Think of a situation where you might get frustrated while waiting for something, like waiting for a meal at a restaurant. In that case, part of the frustration probably comes from not being able to see the work that is taking place. You know that something is happening — you know the chef must be mixing some ingredient with another, or perhaps the chef is still working on the previous customer’s order and hasn’t started on yours, or any number of other things — but you do not have any more detailed information than that.

Contrast that with how you feel while waiting for your barber or hairdresser to finish your haircut. You can see in real-time which part of your head is being cut, how your cut is looking so far, and you have a fair idea of how much is still left to do. If at any point during the haircut you change your mind about how you want your neckline to look or you remember that you wanted your sideburns a little higher, you can ask the barber to make the adjustments right there. The sense of frustration while waiting for the haircut is greatly diminished and you might actually be willing to wait a little longer so the barber can get your look just right, as you requested.

What is the difference between those two cases? The amount of transparency in the work that is being done. When the work is a black box that you can’t understand or control, it is easy to feel frustrated and even helpless. But when you can see the individual steps that are being taken to carry out your request, and you have a say in how they are done (to a certain extent; you wouldn’t tell your barber which scissors to use, because that’s his domain of knowledge and not yours), you feel more comfortable with the process and are more likely to be satisfied with the final outcome.

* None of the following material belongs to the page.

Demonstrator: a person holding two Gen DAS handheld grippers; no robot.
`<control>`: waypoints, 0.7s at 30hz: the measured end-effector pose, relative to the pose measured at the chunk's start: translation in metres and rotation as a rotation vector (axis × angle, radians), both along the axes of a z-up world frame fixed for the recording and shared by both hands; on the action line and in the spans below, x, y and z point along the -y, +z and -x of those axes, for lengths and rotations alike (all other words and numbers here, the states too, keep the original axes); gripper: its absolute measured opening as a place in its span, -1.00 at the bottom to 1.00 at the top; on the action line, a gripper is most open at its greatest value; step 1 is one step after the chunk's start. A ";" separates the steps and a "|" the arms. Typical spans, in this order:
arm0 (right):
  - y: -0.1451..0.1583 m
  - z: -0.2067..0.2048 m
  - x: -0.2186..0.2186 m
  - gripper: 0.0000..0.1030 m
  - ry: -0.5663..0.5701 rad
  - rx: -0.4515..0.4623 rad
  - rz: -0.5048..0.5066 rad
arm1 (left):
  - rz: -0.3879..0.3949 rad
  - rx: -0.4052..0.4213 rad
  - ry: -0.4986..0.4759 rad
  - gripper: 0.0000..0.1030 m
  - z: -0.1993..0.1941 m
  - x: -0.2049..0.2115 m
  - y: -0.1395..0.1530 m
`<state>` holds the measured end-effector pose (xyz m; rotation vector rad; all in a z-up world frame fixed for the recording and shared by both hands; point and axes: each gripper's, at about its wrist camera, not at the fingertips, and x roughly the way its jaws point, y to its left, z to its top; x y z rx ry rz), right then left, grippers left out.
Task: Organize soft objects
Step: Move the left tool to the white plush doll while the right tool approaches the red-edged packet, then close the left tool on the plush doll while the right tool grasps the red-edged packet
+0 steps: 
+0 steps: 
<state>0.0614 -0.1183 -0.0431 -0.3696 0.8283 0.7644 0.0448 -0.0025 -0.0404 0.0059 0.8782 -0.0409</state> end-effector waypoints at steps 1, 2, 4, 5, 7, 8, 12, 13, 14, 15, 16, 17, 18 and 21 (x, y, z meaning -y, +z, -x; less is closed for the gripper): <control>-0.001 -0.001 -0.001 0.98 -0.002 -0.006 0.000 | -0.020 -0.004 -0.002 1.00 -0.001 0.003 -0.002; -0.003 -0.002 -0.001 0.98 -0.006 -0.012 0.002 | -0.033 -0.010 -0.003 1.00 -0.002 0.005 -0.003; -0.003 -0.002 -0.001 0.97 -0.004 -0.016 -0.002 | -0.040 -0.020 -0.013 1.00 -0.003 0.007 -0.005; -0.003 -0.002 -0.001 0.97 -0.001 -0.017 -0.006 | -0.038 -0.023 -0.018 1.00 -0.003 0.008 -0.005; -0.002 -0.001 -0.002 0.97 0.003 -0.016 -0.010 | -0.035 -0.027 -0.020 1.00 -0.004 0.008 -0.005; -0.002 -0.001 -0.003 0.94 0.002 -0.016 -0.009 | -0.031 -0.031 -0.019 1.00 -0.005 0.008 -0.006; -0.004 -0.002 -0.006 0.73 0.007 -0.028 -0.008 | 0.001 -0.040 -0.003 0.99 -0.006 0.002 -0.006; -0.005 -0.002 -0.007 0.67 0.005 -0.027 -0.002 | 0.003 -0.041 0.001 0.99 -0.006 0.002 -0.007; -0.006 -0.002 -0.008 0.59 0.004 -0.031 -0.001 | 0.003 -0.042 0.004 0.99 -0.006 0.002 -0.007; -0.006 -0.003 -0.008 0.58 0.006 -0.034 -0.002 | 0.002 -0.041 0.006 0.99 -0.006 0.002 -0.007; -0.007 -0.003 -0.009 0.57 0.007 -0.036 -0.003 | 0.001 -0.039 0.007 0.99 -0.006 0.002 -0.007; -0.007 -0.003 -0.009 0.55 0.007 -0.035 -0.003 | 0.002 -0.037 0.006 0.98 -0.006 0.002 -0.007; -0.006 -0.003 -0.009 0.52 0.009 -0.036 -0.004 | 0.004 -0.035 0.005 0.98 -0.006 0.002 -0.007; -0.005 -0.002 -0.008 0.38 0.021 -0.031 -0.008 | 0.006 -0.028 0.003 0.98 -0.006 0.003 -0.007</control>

That is the importance of transparency in scrum. Our ability to interact and collaborate with our customers, and respond to changes in their needs, depends largely on how transparent we are with them regarding the work we are doing. That transparency can be achieved in many different ways: burndown charts, kanban boards, letting stakeholders listen in on our daily scrums, traditional status meetings, and other methods. As we strive to maintain a high level of transparency, we should remember (and teach our teams) that doing so is critical not only to our customers’ success, but to our own.